§ **BRIEF**
Check every line of the data below for "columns". Copy each one that has it.

§ **SUPPLIED DATA**
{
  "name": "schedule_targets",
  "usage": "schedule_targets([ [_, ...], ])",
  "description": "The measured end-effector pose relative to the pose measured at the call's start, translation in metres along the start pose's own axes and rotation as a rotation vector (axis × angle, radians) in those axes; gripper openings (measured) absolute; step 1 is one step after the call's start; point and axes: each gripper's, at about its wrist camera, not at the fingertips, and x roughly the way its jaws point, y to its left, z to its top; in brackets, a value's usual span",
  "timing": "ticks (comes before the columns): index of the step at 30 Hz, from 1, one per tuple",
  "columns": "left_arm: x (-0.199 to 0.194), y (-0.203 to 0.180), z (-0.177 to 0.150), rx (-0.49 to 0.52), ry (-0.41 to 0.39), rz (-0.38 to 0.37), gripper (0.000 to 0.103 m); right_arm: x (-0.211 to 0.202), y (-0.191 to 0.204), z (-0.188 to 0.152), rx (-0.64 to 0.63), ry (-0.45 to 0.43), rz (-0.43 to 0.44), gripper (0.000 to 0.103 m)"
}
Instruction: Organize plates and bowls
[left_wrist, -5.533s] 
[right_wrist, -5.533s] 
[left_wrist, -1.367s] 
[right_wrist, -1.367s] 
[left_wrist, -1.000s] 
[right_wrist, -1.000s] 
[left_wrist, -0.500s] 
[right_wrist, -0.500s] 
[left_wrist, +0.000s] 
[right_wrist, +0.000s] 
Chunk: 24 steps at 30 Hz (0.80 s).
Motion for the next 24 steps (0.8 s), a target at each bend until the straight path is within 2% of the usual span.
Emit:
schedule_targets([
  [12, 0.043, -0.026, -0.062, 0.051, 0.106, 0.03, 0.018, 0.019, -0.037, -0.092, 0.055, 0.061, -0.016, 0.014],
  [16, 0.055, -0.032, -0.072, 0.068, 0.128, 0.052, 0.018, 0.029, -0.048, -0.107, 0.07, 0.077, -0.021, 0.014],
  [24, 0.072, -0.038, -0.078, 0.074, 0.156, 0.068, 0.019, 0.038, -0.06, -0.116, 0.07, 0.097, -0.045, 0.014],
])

§ **REPLY**
  "timing": "ticks (comes before the columns): index of the step at 30 Hz, from 1, one per tuple",
  "columns": "left_arm: x (-0.199 to 0.194), y (-0.203 to 0.180), z (-0.177 to 0.150), rx (-0.49 to 0.52), ry (-0.41 to 0.39), rz (-0.38 to 0.37), gripper (0.000 to 0.103 m); right_arm: x (-0.211 to 0.202), y (-0.191 to 0.204), z (-0.188 to 0.152), rx (-0.64 to 0.63), ry (-0.45 to 0.43), rz (-0.43 to 0.44), gripper (0.000 to 0.103 m)"

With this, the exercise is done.